6:53Na ONU, Bolsonaro fez discurso de vereador em caçamba de caminhão

por Elio Gaspari

Retórica defensiva do presidente indica mudança de ares no Planalto

Jair Bolsonaro abriu os debates da Assembelia Geral da ONU com um discurso de vereador em caçamba de caminhão. Defensivo, com momentos de delírio, viu-se “vítima de uma das mais brutais campanhas de desinformação sobre a Amazônia e o Pantanal”

Faz tempo, quando um oficial brasileiro perguntou ao general americano Vernon Walters quais eram os interesses do Estados Unidos na Amazônia, ele respondeu: “A Amazônia, é de vocês, cuidem dela”. Walters conhecia o Brasil como poucos, chegou a percorrer de carro a rodovia Belém-Brasília.

As imagens de satélites e as fotografias da floresta mostram que não se está cuidando direito da Amazônia. Bolsonaro, contudo, estava na sua realidade paralela. Falou mal dos outros, bem de si, de seu governo e reclamou do preço da cloroquina.

A retórica dos agrotrogloditas encurralou Bolsonaro e hoje o setor moderno do agronegócio faz o possível para se afastar dele. Afinal, já houve épocas em que o governo brasileiro viu-se em posições canhestras no cenário internacional, mas d. Pedro 2º nunca saiu pela Europa defendendo a escravidão. Astuto, enquanto pode, fechou o acesso dos estrangeiros à navegação na Amazônia. Fez muito bem, pois alguns burocratas americanos pensaram na possibilidade de mandar para lá seus negros. Esse foi um tempo em que o andar de cima nacional mamava no atraso mas fingia que era inglês. Pela primeira vez, desde a chegada das caravelas portuguesas, o governo brasileiro está orgulhosamente apenso à agenda do atraso.

A fala de Bolsonaro foi antecedida por um pronunciamento do ministro-general Augusto Heleno que denunciou “nações, entidades e personalidades estrangeiras” com um “interesse oculto mas evidente” de “derrubar o governo Bolsonaro”.

A retórica defensiva de Bolsonaro para a ONU e a denúncia de Heleno indicam que houve uma mudança de ares no Planalto. Em maio o capitão via-se desafiado pelo Judiciário e dizia que “vou intervir”. Como e onde, nunca se soube, mas, na mesma linha, o general havia condenado uma iniciativa que “poderá ter consequências imprevisíveis para a estabilidade nacional”. No “vou intervir” estava implícita a ideia de que Bolsonaro dispunha de uma retaguarda, mas ela lhe faltou e as “consequências imprevisíveis” ficaram momentaneamente no campo da fantasia. Naqueles dias os mortos pela Covid eram 18 mil. Hoje são mais de 130 mil.

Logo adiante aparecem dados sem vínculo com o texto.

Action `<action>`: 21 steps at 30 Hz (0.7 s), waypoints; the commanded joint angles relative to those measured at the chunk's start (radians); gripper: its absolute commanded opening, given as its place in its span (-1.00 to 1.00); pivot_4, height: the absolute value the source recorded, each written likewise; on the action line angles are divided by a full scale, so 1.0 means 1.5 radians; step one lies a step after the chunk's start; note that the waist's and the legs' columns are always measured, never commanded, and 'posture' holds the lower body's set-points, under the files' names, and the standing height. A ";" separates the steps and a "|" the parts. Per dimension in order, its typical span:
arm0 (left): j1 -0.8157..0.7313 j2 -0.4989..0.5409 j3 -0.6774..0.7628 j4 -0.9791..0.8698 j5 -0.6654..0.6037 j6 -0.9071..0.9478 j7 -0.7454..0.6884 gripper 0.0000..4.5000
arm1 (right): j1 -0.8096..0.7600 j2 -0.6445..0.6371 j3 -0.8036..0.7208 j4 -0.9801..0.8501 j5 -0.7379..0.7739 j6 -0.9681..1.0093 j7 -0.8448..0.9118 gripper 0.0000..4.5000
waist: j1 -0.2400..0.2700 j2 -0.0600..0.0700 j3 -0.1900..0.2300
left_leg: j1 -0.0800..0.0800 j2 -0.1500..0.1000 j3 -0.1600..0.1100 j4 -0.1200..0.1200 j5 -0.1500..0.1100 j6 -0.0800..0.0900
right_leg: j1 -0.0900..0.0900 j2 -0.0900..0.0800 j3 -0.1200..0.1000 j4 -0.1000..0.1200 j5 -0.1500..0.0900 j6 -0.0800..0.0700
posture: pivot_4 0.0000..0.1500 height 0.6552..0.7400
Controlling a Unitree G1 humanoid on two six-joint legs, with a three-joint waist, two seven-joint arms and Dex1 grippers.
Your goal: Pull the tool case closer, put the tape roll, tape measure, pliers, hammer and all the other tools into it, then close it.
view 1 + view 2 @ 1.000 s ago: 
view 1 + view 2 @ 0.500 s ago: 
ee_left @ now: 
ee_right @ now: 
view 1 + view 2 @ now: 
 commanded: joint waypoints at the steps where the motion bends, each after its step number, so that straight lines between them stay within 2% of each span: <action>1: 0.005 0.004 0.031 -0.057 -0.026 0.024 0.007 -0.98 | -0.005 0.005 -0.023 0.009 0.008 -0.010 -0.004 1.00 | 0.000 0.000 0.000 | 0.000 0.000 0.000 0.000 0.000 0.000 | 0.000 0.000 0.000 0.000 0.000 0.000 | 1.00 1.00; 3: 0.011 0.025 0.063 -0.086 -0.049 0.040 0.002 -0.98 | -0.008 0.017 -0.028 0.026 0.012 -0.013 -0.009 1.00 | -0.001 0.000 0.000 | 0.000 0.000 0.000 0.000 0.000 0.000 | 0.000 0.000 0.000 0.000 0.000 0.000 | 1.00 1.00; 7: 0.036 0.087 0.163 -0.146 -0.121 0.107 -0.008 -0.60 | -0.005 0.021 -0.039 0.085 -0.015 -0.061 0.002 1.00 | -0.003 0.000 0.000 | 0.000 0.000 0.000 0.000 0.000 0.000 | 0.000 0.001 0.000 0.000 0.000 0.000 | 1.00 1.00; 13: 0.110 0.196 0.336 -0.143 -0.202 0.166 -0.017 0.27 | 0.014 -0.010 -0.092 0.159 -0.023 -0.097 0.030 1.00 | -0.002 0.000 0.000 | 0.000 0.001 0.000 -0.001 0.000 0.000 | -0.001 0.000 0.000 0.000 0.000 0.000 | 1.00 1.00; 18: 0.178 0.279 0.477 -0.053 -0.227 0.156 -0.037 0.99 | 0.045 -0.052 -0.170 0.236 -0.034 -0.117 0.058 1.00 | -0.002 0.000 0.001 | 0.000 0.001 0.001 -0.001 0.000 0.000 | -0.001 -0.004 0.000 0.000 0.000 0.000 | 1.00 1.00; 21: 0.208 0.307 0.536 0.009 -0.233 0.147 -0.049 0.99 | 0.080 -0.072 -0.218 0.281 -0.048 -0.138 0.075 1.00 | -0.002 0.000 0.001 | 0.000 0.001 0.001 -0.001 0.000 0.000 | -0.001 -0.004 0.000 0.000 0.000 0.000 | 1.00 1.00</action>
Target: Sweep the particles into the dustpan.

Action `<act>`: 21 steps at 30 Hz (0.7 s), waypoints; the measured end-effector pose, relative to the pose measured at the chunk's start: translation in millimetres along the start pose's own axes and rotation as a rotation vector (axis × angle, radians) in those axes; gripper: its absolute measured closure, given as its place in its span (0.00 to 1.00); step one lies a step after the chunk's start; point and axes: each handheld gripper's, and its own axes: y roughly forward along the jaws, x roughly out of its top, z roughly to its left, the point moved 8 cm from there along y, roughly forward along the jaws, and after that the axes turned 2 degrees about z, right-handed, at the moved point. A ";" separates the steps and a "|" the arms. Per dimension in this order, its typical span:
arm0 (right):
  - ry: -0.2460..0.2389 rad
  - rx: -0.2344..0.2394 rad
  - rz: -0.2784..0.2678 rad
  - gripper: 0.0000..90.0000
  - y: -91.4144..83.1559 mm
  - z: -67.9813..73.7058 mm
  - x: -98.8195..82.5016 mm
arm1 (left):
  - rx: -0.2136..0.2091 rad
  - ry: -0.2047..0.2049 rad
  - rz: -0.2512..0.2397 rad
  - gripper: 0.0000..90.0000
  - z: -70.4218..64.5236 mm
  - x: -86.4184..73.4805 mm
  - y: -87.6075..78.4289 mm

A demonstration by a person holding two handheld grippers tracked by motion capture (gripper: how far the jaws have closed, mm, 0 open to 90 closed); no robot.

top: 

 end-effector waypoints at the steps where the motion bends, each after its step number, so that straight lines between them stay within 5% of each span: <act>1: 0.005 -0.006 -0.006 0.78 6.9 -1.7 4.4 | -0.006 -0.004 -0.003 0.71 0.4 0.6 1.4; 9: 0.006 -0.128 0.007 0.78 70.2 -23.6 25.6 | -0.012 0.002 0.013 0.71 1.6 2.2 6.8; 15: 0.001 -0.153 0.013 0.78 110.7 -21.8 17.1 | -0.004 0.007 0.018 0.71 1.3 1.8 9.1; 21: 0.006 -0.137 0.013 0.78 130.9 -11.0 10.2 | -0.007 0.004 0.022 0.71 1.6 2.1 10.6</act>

Ao contrário do que pensam o general Heleno e almas inquietas do Planalto, não há ninguém querendo “derrubar o governo Bolsonaro”. O presidente tem contas a ajustar com o Judiciário por coisas que aconteceram antes de sua investidura e, ainda assim, seria exagero acreditar que desemboquem num impedimento. O verdadeiro jogo está na busca obsessiva pela reeleição e nisso pouco influirão “nações, entidades e personalidades estrangeiras”. Tudo dependerá do desempenho do governo. Bolsonaro viu esse risco nos primeiros momentos da pandemia. Em março ele dizia: “Se a economia afundar, afunda o Brasil. E qual o interesse dessas lideranças políticas? Se acabar economia, acaba qualquer governo. Acaba o meu governo. É uma luta de poder”.

Luta-se pelo poder. Em maio, no ataque. Em setembro, na defesa.

*Publicado na Folha de S.Paulo

Uma ideia sobre “Na ONU, Bolsonaro fez discurso de vereador em caçamba de caminhão

  1. SERGIO SILVESTRE

    Esse micro general Heleno disse que tem lugares que se fala outra língua e brasileiro não entra nesses estados dentro do Brasil.Ora,o que ele fez no exercito enquanto atuou e não coibiu isso?Cade os generais patriotas que deixam acontecer esse estado de coisas.Eu acho que eles estão vendendo barato a amazônia.